Arvutiteaduse instituut
  1. Kursused
  2. 2024/25 sügis
  3. Infoturve (MTAT.07.028)
EN
Logi sisse

Infoturve 2024/25 sügis

  • Home
  • Lectures & labs
  • Homework & course rules
  • Terminology
  • Exam
  • Links

Deadline for submitting the solutions is on the 10th of November.

Lab2: secure communication

Table of contents

  • Overview of the lab
  • Setting up the lab environment
  • 1. TLS connection details
    • TLS task (2p)
  • 2. Overview of Signal
    • Signal task (1p)
    • Alternative Signal task (1p)
  • 3. Using DigiDoc4 for transport level encryption
    • DigiDoc4 task (2p)
  • 4. Syncing files with Syncthing
    • Syncthing task (2p)
  • 5. Security of email exchange - reading task
  • Ending the lab
  • Further reading

Overview of the lab

One of the aims of this lab is to introduce the students to the real life usage of public key cryptography. We will try out tools that use end-to-end encryption for messaging and for synchronizing files between multiple computers.

There are four main tasks in the lab. First, you will have to find information about a TLS connection and server certificate. This illustrates how public key cryptography is used in practice.

The second task is about trying out the Signal messaging application. Signal has one of the most secure implementations of end-to-end encryption while being easily usable. The cryptography used in Signal is designed by cryptographers and Signal is a non-commercial product. Being non-commercial and open source is a significant advantage compared to the other mainstream communication applications like WhatsApp and Facebook Messenger. This makes it possible for security researchers and for the community to audit the source code and check that it does not contain vulnerabilities and backdoors.

The third task is about the Estonian DigiDoc4 encryption software, which uses hybrid encryption and makes it possible to encrypt data to organisations and people in Estonia.
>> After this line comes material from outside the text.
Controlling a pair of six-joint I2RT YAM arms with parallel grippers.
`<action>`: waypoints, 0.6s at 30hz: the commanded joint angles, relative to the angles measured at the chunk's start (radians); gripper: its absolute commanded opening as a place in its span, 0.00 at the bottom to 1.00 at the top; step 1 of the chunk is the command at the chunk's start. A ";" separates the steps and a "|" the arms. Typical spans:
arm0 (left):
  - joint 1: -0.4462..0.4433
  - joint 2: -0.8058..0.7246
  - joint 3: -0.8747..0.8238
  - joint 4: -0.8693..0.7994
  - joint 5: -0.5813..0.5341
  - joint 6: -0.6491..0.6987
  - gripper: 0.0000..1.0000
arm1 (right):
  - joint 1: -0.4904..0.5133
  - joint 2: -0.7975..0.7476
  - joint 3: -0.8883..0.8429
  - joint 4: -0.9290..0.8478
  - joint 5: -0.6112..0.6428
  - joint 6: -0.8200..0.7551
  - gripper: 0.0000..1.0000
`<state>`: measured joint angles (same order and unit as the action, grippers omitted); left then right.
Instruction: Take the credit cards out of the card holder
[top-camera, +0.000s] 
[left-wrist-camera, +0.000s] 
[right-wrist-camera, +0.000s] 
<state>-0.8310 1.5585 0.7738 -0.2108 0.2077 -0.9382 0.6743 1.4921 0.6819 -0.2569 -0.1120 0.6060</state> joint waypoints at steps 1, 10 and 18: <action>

The fourth task and the main task of the lab is to use Syncthing for synchronizing files. Syncthing makes it possible to synchronize files between different computers over a direct TLS connection that does not rely on a server or cloud service. Thus, the files that are synchronized are not leaked to a cloud service provider.

The final task is to read about the security of email exchange.

Setting up the lab environment

Instructions for setting up the lab environment: https://courses.cs.ut.ee/2024/infsec/fall/Main/LabConfiguration.

1. TLS connection details

Find out how the TLS connection is setup between your browser and https://uttv.ee website. Check whether the server that is hosting uttv.ee website uses proper TLS configuration. In addition, find and read the certificate issued to uttv.ee.

Tools:

  • Google Chrome
  • SSL/TLS Capabilities of Your Browser
  • SSL Server Test
  • Burp Suite Community Edition

TLS task (2p)

You are given a template_file.txt that you will have to fill with correct answers. Right click the link and select Save As. The file type must not be changed! The answers must be precise and follow the requirements as the grading is done automatically. The square brackets instruct which format to use when writing down the answers. The answers have to be written into the square brackets. For example, in case of [Number], we expect a numeric value and no other text. YYYY:MM:DD refers to year, month, and date, for example 2021:01:20. The slashes denote options out of which one has to be chosen. Strictly follow the instructions, do not write sentences to the solution file!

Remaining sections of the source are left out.